Deep breaths. I’m not good at taking them, especially when it comes to stressful situations. I’m more of a take no breaths and freak out kind of person. Note to all – do not be that kind of person.
The good thing is that with every panic inducing event that occurs, both big and small, I am learning about the power of deep breaths. More specifically, I’m learning that the best thing to do, before all else, is to breathe deeply. If nothing else, it allows you to think clearly and not freak out.
The past couple of weeks have definitely shown me how deep breathing can help navigate less than ideal situations.
Situation number one was aboutlearning the lesson, and it presented itself in the form of a letter from the IRS. I had a weird feeling when I saw it in our mailbox, and I was right to feel that way because it stated that I owe $903. After skimming the eight page long letter, I panicked. Not good because I missed a few key details in doing so. Like the fact that this was from my 2011 filing and not 2012 and that the IRS had calculated things differently than they should have been.
I eventually called my mom and asked her to help me sort everything out. She did and after some tedious research and complicated math along with a couple of calls to our accountant, we came to the conclusion that I only owe $87.
If I had only taken a few deep breaths and not panicked right away, I would have saved myself a lot of stress and worry. Instead of reading the letter carefully and trying to understand the miscalculations, I started thinking about the $903 and how this could have happened.
In retrospect, I see that the calm approach would have served me better. If it wasn’t for my mom remaining calm and telling me that everything was going to be fine, I would have gone crazy trying to figure it all out. And not breathing in the process!

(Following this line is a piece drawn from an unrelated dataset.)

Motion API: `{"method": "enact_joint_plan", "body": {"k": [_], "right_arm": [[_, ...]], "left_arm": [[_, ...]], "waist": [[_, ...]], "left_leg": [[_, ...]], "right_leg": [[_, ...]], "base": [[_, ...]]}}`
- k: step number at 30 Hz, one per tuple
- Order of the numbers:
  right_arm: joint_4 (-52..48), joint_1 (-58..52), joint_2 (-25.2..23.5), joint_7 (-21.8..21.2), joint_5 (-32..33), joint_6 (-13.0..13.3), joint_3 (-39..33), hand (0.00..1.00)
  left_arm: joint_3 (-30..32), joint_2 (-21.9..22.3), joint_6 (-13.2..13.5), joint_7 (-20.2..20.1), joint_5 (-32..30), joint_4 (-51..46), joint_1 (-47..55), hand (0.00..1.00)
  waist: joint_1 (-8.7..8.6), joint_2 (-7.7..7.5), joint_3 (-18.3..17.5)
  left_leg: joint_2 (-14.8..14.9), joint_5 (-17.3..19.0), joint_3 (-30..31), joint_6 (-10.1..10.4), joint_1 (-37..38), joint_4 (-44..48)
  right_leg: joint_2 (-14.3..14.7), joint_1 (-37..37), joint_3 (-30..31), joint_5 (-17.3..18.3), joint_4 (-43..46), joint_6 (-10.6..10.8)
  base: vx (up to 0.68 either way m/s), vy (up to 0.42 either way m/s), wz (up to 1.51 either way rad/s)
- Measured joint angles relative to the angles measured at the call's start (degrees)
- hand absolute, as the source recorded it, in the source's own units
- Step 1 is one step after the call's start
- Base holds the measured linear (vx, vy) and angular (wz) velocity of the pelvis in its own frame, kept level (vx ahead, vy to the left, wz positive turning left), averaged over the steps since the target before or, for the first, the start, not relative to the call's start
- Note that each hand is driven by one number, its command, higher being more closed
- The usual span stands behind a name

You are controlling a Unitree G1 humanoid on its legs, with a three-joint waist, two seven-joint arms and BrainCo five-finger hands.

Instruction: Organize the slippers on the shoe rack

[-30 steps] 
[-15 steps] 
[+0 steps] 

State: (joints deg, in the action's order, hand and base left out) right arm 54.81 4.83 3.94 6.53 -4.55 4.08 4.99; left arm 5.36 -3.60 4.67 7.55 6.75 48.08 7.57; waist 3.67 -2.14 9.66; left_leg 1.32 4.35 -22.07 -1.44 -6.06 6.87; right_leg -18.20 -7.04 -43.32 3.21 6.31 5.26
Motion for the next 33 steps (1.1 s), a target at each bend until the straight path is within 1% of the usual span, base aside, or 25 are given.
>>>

I think the Universe was testing me to see if a lesson had indeed been learned because on Sunday our air conditioner stopped working. We set it to 75 degrees, and instead of cooling down, the temperature rose to 80 degrees.
Getting the AC fixed was simple thanks to Andy and Robin’s repairman recommendation. The tricky part was that when Vishnu and I signed our lease agreement, we agreed to being responsible for up to $100 worth of repairs, with the landlord covering anything exceeding that. Well, that’s all fine and dandy when nothing is wrong, but when you actually have to hand over $100, everything changes.
This time, instead of freaking out, I took a few good deep breaths and thought about how to approach the situation. When I got to work, I searched my inbox for the lease agreement and read it over very carefully. Bingo! Lucky for us, the final page outlined that if a repair is needed and it is not due to the negligence of the tenant, the owner covers 100% of the cost! Music to our ears!
By not freaking out this time around and taking a moment to breathe and think, we saved $100 and a whole lot of stress. One hundred dollars for something that wasn’t our fault felt like we were throwing money out the window.
Lesson learned and lesson applied. Deep breaths are very important.
And this quote needs to be my life motto.
“Smile, breathe and go slowly.” — Thich Nhat Hanh
Do you typically stay calm during stressful situations? Or do you freak out like me?
How do you relax your mind so that you can think more clearly?